Data items:
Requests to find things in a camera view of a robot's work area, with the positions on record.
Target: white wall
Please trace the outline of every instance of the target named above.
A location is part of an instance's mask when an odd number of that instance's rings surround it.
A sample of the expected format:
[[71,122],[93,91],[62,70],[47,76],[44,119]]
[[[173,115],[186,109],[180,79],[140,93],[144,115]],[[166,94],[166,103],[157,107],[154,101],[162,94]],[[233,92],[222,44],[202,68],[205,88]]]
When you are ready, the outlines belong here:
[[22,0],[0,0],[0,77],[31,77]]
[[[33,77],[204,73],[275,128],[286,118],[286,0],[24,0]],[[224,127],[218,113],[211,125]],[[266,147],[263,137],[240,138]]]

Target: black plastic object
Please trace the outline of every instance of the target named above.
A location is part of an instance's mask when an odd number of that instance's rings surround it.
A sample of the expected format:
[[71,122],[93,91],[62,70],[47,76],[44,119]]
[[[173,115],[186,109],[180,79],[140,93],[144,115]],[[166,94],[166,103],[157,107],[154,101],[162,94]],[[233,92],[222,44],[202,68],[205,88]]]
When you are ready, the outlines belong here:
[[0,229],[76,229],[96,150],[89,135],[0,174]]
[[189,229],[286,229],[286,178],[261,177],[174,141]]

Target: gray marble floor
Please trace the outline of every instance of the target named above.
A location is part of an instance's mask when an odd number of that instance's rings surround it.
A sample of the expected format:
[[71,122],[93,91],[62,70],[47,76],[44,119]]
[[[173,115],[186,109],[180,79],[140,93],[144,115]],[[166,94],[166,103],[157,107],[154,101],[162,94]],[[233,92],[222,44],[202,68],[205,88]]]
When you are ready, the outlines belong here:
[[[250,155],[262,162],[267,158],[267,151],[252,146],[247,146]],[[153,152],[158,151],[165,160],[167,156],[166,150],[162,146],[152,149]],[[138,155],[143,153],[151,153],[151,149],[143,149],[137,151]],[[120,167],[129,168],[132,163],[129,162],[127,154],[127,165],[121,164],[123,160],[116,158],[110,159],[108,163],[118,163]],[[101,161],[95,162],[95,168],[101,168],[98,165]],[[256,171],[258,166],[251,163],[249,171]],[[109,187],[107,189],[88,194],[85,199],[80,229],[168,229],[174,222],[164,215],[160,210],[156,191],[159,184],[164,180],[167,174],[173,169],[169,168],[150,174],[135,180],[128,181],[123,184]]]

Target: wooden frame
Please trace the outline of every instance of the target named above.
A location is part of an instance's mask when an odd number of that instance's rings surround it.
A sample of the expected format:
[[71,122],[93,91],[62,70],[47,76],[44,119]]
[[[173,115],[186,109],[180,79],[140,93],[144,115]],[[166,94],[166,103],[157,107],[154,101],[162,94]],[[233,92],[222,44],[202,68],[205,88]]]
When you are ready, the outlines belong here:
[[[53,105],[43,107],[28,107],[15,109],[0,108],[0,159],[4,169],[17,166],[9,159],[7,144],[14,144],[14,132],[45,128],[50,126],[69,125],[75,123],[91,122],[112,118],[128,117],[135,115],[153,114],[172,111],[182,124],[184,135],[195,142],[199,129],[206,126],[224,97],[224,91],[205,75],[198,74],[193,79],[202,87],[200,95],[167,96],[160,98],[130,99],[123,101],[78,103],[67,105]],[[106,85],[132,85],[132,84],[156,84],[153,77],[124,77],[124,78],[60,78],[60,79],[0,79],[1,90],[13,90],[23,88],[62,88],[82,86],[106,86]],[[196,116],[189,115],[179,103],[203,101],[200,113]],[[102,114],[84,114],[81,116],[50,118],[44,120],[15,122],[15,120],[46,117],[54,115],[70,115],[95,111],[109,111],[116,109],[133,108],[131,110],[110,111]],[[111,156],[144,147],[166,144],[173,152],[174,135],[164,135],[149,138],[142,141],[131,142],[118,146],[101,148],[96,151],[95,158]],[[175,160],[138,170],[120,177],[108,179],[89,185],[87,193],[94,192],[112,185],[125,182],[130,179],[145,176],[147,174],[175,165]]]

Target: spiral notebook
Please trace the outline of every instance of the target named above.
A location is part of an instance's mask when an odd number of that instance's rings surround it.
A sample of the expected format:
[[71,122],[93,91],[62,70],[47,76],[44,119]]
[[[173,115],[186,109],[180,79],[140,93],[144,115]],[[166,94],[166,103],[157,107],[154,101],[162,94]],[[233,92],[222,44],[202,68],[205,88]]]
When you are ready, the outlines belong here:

Task directions: The records above are to be copied out exactly, line for line.

Reply to the exercise:
Requests to find things in a camera view of a robot's work area, with the positions on record.
Target: white wall
Please trace the outline of every instance of the target named above.
A location is part of an instance's mask when an odd number of that instance's rings surround it.
A sample of the expected format:
[[71,122],[93,91],[62,70],[47,76],[44,119]]
[[[173,115],[186,109],[180,79],[140,93],[144,115]],[[166,94],[166,103],[157,107],[154,101],[162,94]],[[233,92],[222,44],[202,68],[205,88]]]
When you are ready, the outlines belong here:
[[22,0],[0,0],[0,77],[31,77]]
[[[33,77],[204,73],[275,128],[286,118],[286,0],[24,0]],[[224,127],[218,113],[211,125]],[[266,147],[263,137],[240,138]]]

Target: black plastic object
Please trace the outline of every instance of the target named above.
A location is part of an instance's mask when an odd number of that instance's rings surround it.
A sample of the expected format:
[[71,122],[93,91],[62,70],[47,76],[44,119]]
[[[173,115],[186,109],[180,79],[140,93],[144,115]],[[166,94],[166,103],[157,107],[154,101],[162,94]],[[233,92],[222,44],[202,68],[205,88]]]
When you are ready, the outlines belong here:
[[0,229],[76,229],[96,150],[89,135],[0,174]]
[[189,229],[286,229],[286,178],[261,177],[174,141]]

Target: gray marble floor
Please trace the outline of every instance of the target named above.
A location is part of an instance's mask when an odd number of that instance's rings surround it.
A sample of the expected format:
[[71,122],[93,91],[62,70],[47,76],[44,119]]
[[[173,115],[186,109],[180,79],[140,93],[144,115]],[[166,94],[166,103],[157,107],[154,101],[162,94]],[[233,92],[222,44],[202,68],[205,88]]]
When you are ready, the outlines belong here:
[[[250,155],[262,162],[267,158],[267,151],[252,146],[247,146]],[[153,152],[158,151],[165,160],[167,156],[166,150],[162,146],[152,149]],[[138,155],[143,153],[151,153],[151,149],[143,149],[137,151]],[[120,167],[129,168],[132,163],[129,162],[127,154],[127,165],[121,164],[123,160],[116,158],[110,159],[108,163],[118,163]],[[101,161],[95,162],[95,168],[101,168],[98,165]],[[256,171],[258,166],[251,163],[249,171]],[[109,187],[107,189],[88,194],[85,199],[80,229],[168,229],[174,222],[164,215],[160,210],[156,191],[159,184],[164,180],[167,174],[173,169],[169,168],[150,174],[135,180],[128,181],[123,184]]]

Target: wooden frame
Please trace the outline of every instance of the target named above.
A location is part of an instance's mask when an odd number of that instance's rings surround it.
A sample of the expected format:
[[71,122],[93,91],[62,70],[47,76],[44,119]]
[[[173,115],[186,109],[180,79],[140,93],[144,115]],[[166,94],[166,103],[157,107],[154,101],[162,94]],[[233,92],[222,44],[202,68],[205,88]]]
When you are ready, the outlines belong here:
[[[53,105],[43,107],[28,107],[15,109],[0,108],[0,159],[4,169],[17,166],[9,159],[7,144],[14,144],[14,132],[45,128],[50,126],[69,125],[75,123],[91,122],[112,118],[128,117],[135,115],[153,114],[172,111],[182,124],[184,135],[195,142],[199,129],[206,126],[224,97],[224,91],[205,75],[198,74],[193,79],[202,87],[200,95],[167,96],[160,98],[130,99],[123,101],[78,103],[67,105]],[[106,85],[132,85],[132,84],[156,84],[153,77],[124,77],[124,78],[60,78],[60,79],[0,79],[1,90],[13,90],[23,88],[62,88],[82,86],[106,86]],[[196,116],[189,115],[179,103],[203,101],[200,113]],[[102,114],[84,114],[81,116],[50,118],[44,120],[15,122],[15,120],[46,117],[54,115],[70,115],[95,111],[109,111],[116,109],[133,108],[131,110],[110,111]],[[111,156],[144,147],[166,144],[173,152],[174,135],[164,135],[149,138],[142,141],[131,142],[118,146],[101,148],[96,151],[95,158]],[[175,160],[138,170],[120,177],[108,179],[89,185],[87,193],[94,192],[112,185],[125,182],[130,179],[145,176],[147,174],[175,165]]]

Target: spiral notebook
Please trace the outline of every instance of the target named above.
A location is part of an instance's mask when an odd number of that instance's rings surround it.
A sample of the expected format:
[[71,122],[93,91],[62,70],[47,76],[44,119]]
[[[173,115],[186,109],[180,79],[140,93],[144,115]],[[166,94],[166,103],[157,107],[154,101],[162,94]],[[233,92],[222,44],[202,68],[205,88]]]
When you are ready, the outlines belong here:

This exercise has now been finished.